Anyway, deets first:

Test Video File:
http://videos5.hd-trailers.net/videos/El...K-HDTN.mp4

System:
AMD A8-3870K
16GB RAM
Windows 7 Ultimate
XBMC 13 Gotham Alpha 4

My experience seems to be that 4K h.264 decoding in XBMC is not multithreaded. When I attempt to playback the 4K file, playback begins using software decoding (Weather 'Allow DXVA' is enabled or not) and it promptly gets choppy at about 10fps, the CPU usage floats around 25%-27% and it's basically unwatchable.
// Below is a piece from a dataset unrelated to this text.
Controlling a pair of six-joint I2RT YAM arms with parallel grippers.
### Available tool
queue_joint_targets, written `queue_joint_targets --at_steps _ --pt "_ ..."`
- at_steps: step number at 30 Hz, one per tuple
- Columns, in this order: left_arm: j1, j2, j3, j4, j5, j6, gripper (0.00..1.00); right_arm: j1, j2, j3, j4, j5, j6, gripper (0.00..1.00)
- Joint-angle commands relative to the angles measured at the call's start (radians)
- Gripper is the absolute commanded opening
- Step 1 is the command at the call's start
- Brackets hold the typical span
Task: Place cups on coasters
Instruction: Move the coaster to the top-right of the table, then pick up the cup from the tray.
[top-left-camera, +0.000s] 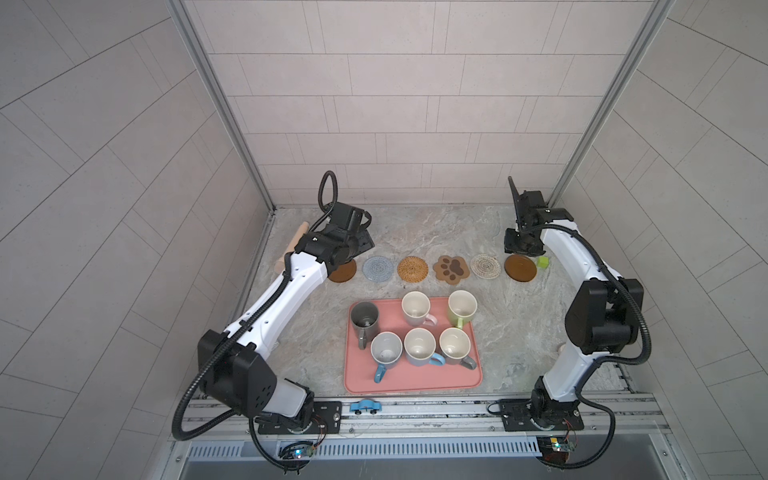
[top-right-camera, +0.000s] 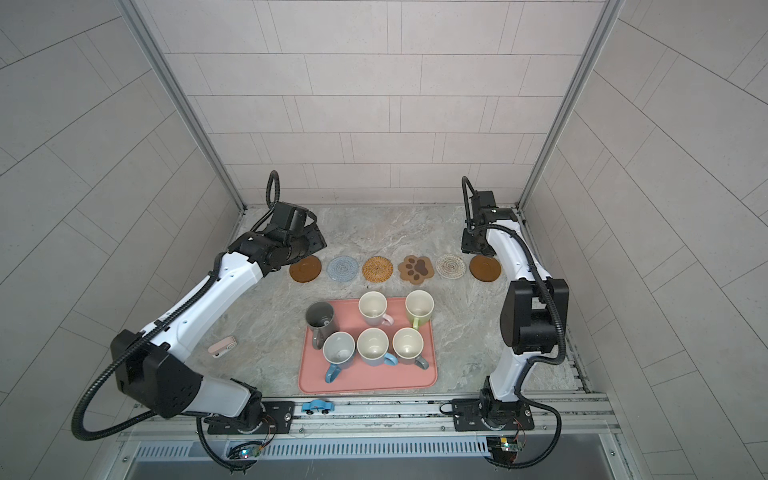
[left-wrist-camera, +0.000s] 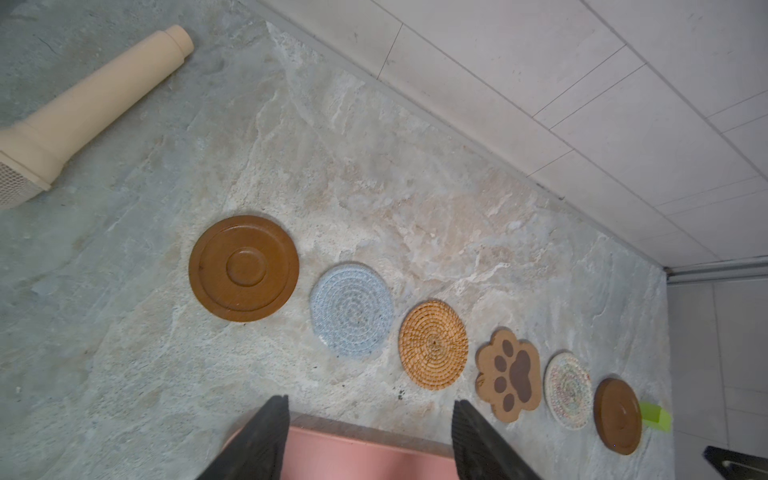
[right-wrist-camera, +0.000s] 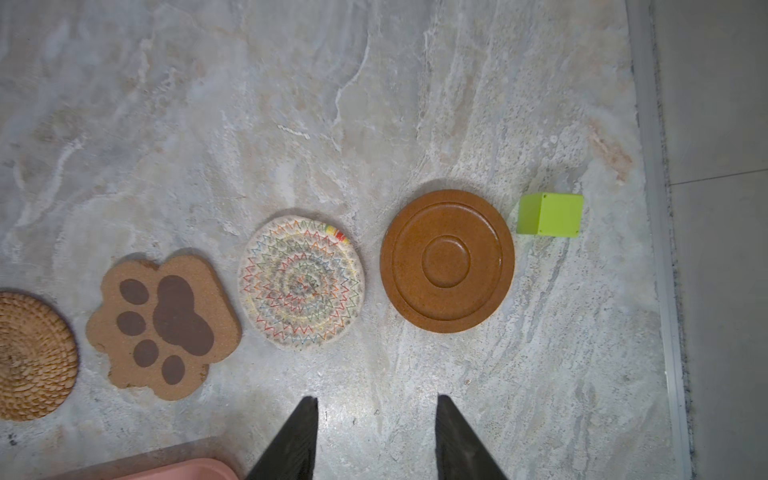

This is much like watching certain 10bit h.264 media on machines with lowerish multicore CPUs before Gotham alphas allowed multithreading.

I do have success playing 10bit h.264 and even 1080p h.264 lossless which demands upwards to 70% of the CPU at times. (Student film maker, so I have some h.264 lossless files of my own work laying around which I use to upload to YouTube to avoid doing two lossy compression passes) However 4K seems to bury the needle on one core and in the case of the A8-3870K one core just ISN'T enough.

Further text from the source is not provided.